======== INPUT RECORDS ========

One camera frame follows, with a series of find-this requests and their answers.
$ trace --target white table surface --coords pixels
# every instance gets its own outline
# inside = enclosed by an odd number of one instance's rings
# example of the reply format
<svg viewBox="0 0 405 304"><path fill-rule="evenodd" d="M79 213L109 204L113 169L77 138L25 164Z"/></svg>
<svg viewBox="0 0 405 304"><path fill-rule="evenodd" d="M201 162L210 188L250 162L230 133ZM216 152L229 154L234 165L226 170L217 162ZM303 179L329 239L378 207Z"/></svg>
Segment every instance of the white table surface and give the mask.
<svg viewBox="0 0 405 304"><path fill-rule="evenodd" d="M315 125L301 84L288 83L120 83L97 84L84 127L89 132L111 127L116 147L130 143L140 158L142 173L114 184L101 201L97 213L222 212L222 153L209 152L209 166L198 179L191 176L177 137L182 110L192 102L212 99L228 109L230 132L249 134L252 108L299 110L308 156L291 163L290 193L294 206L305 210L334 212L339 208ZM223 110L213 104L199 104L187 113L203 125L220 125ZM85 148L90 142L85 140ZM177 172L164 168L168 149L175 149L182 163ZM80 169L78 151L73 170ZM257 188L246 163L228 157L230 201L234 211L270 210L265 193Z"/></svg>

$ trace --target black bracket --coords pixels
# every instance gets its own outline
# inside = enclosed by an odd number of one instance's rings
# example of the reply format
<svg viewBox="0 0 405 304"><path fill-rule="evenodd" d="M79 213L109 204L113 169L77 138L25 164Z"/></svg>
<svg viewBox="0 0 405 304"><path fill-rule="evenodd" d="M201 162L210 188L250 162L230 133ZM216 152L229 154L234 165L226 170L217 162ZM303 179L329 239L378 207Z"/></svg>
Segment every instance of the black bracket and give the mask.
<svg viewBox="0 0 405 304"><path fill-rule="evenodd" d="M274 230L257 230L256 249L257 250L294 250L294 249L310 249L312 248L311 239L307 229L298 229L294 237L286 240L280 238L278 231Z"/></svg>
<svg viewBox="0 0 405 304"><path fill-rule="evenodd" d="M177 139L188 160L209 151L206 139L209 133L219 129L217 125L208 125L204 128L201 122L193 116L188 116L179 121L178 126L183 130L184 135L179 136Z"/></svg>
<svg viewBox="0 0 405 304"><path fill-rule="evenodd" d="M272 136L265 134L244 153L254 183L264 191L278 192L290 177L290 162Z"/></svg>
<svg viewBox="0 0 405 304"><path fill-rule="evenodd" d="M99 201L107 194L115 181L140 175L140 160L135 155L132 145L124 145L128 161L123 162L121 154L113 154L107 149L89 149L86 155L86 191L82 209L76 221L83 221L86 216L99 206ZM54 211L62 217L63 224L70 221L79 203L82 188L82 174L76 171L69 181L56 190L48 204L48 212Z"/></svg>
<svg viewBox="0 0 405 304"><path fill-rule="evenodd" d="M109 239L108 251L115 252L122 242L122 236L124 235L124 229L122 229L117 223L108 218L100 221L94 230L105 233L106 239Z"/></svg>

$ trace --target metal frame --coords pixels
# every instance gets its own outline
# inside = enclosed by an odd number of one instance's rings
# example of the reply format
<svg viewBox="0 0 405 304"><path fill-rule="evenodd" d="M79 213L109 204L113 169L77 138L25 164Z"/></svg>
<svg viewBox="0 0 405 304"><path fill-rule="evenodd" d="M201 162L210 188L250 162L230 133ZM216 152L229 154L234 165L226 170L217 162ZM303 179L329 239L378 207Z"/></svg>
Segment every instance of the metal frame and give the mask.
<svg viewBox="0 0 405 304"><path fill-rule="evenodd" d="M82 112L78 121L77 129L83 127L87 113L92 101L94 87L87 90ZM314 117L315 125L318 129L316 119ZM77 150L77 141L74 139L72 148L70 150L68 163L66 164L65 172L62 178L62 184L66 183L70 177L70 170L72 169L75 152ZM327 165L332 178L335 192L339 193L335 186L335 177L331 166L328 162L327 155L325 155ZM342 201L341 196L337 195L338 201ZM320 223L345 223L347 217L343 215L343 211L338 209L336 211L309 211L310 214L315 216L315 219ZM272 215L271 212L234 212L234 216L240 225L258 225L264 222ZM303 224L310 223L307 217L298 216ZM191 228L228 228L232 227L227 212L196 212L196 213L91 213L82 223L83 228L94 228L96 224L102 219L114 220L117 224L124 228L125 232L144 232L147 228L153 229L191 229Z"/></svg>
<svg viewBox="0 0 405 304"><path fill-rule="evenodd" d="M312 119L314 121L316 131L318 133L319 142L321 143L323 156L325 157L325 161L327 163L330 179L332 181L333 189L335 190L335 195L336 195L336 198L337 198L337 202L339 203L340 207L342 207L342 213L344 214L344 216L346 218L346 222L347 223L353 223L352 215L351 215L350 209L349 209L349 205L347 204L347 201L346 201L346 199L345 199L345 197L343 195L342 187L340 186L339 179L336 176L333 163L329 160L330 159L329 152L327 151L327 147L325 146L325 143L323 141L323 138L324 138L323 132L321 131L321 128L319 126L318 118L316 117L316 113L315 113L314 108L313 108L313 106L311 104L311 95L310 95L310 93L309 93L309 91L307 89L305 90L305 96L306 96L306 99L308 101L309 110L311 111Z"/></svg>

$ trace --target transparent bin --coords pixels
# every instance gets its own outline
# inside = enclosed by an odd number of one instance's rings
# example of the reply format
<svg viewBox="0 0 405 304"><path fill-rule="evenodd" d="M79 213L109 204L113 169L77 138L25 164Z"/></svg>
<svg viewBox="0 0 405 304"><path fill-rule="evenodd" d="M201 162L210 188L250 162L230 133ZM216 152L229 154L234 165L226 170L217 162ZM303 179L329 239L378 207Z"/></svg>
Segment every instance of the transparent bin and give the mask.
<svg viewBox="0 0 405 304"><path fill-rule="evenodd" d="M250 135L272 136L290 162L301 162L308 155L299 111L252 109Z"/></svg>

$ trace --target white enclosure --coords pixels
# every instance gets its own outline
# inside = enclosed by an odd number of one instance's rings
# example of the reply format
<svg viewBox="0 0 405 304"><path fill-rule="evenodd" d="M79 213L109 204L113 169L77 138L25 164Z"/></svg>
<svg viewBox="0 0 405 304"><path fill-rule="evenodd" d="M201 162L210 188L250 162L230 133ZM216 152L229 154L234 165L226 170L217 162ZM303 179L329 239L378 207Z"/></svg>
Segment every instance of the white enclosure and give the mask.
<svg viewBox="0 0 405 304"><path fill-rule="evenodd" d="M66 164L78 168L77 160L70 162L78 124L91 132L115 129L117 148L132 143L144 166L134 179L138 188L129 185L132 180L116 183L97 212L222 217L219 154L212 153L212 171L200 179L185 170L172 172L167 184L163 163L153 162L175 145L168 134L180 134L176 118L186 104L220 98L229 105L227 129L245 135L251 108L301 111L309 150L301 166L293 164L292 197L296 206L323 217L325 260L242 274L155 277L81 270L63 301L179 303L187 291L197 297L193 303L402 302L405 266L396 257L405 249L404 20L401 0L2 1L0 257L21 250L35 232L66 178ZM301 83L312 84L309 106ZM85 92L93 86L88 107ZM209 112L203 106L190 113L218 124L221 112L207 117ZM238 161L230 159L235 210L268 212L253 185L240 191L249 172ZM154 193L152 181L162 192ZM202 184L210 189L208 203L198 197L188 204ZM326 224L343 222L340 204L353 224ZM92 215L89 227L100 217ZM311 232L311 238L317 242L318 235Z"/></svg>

========

_WHAT TO WORK ON_
Look through the lines above and collect those with the word "coords".

_OUTPUT OF THE EXERCISE_
$ trace --target white table surface --coords pixels
$ trace --target black bracket --coords pixels
$ trace --target metal frame --coords pixels
$ trace --target transparent bin --coords pixels
$ trace --target white enclosure --coords pixels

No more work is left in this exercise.